## What the task asks
What lines below include the word "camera"? Copy each one.

## Data provided

= = = =

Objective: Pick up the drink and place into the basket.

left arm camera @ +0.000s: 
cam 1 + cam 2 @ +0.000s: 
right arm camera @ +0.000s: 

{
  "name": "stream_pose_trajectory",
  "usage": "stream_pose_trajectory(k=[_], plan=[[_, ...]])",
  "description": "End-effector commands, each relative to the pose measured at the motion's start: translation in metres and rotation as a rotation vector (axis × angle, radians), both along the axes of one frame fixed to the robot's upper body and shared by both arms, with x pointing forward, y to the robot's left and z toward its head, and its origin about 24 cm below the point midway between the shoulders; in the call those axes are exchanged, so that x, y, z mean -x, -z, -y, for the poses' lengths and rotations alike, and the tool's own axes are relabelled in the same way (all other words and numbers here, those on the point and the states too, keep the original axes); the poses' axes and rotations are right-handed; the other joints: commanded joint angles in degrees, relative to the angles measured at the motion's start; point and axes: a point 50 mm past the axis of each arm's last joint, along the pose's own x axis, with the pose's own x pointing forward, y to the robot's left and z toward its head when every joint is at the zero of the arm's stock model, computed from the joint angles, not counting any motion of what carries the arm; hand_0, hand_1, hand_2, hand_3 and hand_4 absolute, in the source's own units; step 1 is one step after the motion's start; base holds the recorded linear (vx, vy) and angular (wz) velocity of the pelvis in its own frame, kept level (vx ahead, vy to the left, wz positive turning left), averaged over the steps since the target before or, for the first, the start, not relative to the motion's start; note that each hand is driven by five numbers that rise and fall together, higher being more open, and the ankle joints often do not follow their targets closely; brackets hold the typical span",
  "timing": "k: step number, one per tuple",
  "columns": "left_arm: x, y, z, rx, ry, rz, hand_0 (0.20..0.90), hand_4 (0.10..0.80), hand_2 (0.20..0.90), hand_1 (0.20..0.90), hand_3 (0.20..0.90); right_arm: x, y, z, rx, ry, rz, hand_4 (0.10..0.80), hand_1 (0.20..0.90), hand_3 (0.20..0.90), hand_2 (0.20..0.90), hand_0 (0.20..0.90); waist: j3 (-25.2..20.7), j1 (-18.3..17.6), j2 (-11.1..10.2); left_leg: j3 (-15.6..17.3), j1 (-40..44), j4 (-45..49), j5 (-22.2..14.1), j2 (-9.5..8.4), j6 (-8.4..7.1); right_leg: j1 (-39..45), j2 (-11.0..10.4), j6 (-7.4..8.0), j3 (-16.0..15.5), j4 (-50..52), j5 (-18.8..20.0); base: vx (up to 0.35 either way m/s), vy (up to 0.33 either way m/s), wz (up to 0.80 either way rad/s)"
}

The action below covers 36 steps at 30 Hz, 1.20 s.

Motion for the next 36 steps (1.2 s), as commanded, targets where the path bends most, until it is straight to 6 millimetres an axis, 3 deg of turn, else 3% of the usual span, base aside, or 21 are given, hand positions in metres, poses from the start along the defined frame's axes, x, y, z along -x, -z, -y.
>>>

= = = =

## Solution for this exercise
left arm camera @ +0.000s: 
right arm camera @ +0.000s: 

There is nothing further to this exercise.